(404b) Overpotential Analysis of Low Loading Pt/C Electrodes Developed By Reactive Spray Deposition Technology

According to the United States Environmental Protection Agency, 28% of greenhouse gas emitted in the United States is the result of transportation [1]. Lately, there has been a significant focus from industry to develop green technology for transportation. In particular, hydrogen fuel cell vehicles have become a major focus. As fuel cell and electrolyzer technologies become more mature and more hydrogen fueling stations are constructed nationwide, fuel cell vehicles can become a more viable green transportation method.

However, for fuel cell vehicles to become a viable transportation option in the future, additional research is required. Fuel cells will need to be optimized for the low humidity operating conditions required for automotive applications. One method to achieve this is to adjust the ionomer used in electrode fabrication. With these parameters that need to be improved, additional research should be performed to further decrease the costs associated with fuel cell manufacturing. One such fuel cell fabrication method is Reactive Spray Deposition Technology (RSDT). RSDT is a one-step flame-based process which produces platinum from the primary flame from a precursor solution while simultaneously incorporating a carbon/ionomer slurry from secondary spray nozzles. The resulting Pt/C mix is directly deposited onto proton exchange membranes to create catalyst-coated membranes (CCMs) without an additional drying step. Previous work by Yu et al examined the use of RSDT to create low Pt loading electrodes for fuel cell applications [2].

In order to improve the fuel cell performance at low humidity conditions, it is important to examine a change in ionomer. In traditional proton exchange membrane (PEM) fuel cells, it is common to use a Nafion membrane and Nafion ionomer. However, shortening the side chain length from standard Nafion 1100EW ionomers has shown to have the potential to improve the fuel cell performance at low relative humidity. This work will examine various equivalent weight Nafion and Solvay ionomers and their effect on fuel cell performance at low humidity.

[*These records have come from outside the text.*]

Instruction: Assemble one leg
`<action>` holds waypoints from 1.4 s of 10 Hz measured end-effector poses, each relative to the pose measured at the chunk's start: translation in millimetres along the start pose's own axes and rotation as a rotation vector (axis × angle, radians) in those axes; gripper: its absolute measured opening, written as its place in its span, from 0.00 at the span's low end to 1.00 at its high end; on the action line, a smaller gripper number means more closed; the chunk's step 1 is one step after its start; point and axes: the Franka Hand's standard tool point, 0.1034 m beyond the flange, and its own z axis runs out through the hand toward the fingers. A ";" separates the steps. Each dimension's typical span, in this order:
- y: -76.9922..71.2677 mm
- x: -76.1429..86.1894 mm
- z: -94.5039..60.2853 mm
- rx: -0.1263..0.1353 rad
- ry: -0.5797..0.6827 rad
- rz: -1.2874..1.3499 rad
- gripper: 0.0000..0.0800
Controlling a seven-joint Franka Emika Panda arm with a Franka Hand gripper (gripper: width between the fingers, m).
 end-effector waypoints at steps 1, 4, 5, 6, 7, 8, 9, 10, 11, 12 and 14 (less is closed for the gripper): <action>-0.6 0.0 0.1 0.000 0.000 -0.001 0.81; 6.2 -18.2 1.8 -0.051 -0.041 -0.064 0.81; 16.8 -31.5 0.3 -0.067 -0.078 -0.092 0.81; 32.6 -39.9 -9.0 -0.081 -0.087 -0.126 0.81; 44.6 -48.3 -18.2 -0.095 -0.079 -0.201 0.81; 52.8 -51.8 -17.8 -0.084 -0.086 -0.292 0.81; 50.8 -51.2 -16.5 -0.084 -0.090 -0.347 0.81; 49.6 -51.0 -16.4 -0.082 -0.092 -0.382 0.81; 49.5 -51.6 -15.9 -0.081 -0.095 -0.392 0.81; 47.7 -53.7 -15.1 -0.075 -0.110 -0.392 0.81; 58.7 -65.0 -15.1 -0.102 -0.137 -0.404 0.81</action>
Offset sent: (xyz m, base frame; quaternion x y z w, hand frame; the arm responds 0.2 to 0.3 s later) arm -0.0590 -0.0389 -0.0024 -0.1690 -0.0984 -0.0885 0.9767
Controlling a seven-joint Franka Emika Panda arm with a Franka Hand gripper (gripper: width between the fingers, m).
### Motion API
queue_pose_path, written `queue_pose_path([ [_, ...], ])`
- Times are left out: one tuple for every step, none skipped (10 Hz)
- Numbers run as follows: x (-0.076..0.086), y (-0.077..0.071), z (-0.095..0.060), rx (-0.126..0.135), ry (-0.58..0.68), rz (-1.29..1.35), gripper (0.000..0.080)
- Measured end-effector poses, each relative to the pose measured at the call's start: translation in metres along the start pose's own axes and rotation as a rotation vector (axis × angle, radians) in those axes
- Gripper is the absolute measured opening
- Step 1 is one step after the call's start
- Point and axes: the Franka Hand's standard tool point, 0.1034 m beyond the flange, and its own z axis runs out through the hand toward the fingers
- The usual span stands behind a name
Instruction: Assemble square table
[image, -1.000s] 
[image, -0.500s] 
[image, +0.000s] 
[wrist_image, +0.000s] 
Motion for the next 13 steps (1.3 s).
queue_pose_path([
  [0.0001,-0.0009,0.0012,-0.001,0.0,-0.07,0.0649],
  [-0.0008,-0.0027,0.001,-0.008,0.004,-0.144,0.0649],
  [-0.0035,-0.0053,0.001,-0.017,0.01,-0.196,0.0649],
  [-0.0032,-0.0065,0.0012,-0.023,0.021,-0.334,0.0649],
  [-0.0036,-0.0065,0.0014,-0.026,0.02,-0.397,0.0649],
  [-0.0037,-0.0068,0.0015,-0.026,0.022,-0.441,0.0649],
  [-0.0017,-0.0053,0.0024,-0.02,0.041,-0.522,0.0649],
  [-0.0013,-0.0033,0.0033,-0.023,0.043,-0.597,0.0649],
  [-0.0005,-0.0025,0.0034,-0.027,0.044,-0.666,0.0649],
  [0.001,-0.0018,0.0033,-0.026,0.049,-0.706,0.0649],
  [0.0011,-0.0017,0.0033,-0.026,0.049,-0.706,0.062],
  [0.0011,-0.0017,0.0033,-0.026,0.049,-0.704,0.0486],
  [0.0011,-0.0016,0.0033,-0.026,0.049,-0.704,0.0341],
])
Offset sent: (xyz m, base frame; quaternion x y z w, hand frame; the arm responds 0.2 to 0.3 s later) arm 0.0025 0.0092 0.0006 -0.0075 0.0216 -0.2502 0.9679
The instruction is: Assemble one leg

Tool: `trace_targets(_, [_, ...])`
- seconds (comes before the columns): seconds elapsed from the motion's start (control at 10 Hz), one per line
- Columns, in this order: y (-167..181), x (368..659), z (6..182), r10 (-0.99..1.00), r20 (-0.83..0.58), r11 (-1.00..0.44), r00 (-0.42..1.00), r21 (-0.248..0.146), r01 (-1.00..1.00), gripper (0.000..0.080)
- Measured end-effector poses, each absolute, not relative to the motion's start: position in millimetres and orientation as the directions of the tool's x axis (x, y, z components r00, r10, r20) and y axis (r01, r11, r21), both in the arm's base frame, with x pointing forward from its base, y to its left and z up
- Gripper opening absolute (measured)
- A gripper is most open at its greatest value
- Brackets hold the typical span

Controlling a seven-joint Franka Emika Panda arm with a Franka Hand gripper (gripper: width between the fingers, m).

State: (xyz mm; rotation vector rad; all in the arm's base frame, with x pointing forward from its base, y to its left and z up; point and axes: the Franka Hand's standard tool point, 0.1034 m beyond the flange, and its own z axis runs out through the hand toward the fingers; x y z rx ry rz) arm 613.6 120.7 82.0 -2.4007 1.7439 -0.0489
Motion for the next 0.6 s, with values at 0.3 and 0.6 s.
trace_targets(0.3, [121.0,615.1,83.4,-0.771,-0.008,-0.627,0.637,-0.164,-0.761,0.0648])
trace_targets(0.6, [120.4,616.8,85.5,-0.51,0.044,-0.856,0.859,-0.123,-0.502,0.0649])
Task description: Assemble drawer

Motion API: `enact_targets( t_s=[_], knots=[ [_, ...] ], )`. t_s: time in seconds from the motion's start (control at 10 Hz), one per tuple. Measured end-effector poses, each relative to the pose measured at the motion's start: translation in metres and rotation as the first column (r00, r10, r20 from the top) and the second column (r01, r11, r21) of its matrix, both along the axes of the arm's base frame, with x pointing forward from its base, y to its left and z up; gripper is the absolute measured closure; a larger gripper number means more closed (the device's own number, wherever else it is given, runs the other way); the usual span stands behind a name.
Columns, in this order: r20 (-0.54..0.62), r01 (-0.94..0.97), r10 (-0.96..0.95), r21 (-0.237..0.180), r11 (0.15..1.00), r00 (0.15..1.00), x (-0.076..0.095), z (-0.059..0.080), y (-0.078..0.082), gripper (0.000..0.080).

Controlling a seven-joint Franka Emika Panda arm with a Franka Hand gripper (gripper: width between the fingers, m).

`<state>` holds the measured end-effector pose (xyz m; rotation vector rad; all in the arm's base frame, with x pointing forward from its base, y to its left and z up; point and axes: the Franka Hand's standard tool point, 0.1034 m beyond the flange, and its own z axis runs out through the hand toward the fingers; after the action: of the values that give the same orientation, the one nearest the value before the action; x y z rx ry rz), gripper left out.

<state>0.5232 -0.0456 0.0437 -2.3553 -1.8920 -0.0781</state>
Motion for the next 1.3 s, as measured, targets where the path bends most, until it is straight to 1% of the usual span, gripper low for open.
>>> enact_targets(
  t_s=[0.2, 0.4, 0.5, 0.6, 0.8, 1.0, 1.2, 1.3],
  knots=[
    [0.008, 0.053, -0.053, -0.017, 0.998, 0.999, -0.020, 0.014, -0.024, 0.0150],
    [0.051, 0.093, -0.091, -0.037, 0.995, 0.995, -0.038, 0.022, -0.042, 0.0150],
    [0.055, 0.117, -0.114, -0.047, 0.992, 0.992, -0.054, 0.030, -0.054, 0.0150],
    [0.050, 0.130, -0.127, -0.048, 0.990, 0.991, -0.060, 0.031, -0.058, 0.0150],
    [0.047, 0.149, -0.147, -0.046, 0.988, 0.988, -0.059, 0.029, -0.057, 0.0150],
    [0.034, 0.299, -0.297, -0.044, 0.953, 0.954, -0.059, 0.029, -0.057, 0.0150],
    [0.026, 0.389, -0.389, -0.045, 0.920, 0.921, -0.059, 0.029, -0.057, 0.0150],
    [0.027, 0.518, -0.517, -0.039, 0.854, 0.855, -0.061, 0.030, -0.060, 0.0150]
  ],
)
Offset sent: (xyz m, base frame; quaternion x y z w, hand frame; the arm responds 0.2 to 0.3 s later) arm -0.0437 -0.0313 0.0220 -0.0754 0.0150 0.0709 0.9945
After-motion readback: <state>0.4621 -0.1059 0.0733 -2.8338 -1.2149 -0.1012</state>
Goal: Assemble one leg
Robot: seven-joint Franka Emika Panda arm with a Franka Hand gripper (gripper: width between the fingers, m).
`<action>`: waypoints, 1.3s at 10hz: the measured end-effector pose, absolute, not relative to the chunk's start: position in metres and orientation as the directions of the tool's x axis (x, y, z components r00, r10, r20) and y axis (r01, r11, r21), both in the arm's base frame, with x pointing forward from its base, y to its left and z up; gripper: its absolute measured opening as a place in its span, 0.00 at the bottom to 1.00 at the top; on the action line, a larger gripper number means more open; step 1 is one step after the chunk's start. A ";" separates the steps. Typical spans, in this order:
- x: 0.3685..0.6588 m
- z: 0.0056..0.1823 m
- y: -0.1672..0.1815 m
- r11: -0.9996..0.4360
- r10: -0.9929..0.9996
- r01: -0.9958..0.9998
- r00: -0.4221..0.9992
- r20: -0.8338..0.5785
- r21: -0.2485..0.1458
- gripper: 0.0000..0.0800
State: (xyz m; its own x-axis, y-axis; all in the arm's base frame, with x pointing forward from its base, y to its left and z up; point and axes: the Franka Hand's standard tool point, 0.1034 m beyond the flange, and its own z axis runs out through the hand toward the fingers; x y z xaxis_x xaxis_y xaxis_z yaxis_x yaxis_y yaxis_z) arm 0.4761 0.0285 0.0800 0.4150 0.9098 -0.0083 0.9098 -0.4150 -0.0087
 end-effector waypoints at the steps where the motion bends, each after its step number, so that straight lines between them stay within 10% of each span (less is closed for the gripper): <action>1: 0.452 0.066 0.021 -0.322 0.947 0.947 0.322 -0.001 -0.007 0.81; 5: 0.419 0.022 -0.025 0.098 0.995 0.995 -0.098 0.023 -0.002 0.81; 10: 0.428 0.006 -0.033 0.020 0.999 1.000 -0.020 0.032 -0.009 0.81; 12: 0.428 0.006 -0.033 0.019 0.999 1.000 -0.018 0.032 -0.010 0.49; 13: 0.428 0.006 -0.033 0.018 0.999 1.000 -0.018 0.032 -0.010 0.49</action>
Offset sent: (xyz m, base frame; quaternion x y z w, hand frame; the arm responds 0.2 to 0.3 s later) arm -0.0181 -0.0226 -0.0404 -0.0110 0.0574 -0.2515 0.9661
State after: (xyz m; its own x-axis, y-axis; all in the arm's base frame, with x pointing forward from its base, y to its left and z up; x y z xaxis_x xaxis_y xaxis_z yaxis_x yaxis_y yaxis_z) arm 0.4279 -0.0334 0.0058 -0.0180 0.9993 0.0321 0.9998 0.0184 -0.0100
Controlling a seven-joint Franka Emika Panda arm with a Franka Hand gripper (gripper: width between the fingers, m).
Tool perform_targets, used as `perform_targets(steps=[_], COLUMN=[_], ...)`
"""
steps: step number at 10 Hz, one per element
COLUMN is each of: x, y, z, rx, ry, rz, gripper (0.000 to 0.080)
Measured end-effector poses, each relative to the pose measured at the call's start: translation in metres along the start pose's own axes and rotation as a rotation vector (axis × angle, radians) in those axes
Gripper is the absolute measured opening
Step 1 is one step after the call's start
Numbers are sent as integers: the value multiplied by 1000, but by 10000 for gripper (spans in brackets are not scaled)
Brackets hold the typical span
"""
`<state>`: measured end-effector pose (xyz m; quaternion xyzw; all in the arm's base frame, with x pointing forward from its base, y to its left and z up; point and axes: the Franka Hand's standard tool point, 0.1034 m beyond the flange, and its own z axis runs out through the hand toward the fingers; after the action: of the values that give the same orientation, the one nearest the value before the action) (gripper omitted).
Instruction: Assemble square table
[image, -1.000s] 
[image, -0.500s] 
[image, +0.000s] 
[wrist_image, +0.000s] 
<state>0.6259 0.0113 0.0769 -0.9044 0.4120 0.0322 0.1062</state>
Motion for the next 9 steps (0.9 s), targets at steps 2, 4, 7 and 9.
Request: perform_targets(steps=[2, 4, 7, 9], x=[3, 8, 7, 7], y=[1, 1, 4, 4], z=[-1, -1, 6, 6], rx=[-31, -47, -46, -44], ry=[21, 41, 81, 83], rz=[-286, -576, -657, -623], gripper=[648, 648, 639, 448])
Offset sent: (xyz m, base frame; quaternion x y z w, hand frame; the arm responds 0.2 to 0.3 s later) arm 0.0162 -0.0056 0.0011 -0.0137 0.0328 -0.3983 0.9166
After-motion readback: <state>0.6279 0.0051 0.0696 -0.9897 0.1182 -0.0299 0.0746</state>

The work presented will use the RSDT process to fabricate Pt/C electrodes with baseline materials as well as varying ionomer intended to improve the performance of the fuel cell at low humidity conditions. In addition, this work will look to analyze the electrochemical data by utilizing the six-step overpotential analysis technique used by Yu et al to examine how these changes affect the contributions from the different polarization sources [2, 3]. We will also look to compare the results of this overpotential analysis with the distribution of relaxation times information determined from electrochemical impedance spectroscopy in order to get a more complete understanding of how the changes in ionomer will impact the fuel cell performance, where the voltage loss occurs and how to further optimize the fuel cells for automotive applications.

References

[1] U.S. EPA. “Sources of Greenhouse Gas Emissions” www.epa.gov/ghgemissions/sources-greenhouse-gas-emissions

[2] H. Yu, L. Bonville, R. Maric. Journal of the Electrochemical Society, 165, 5 (2018).

[3] H. Yu, L. Bonville, R. Maric. Journal of the Electrochemical Society, 165, 15 (2018).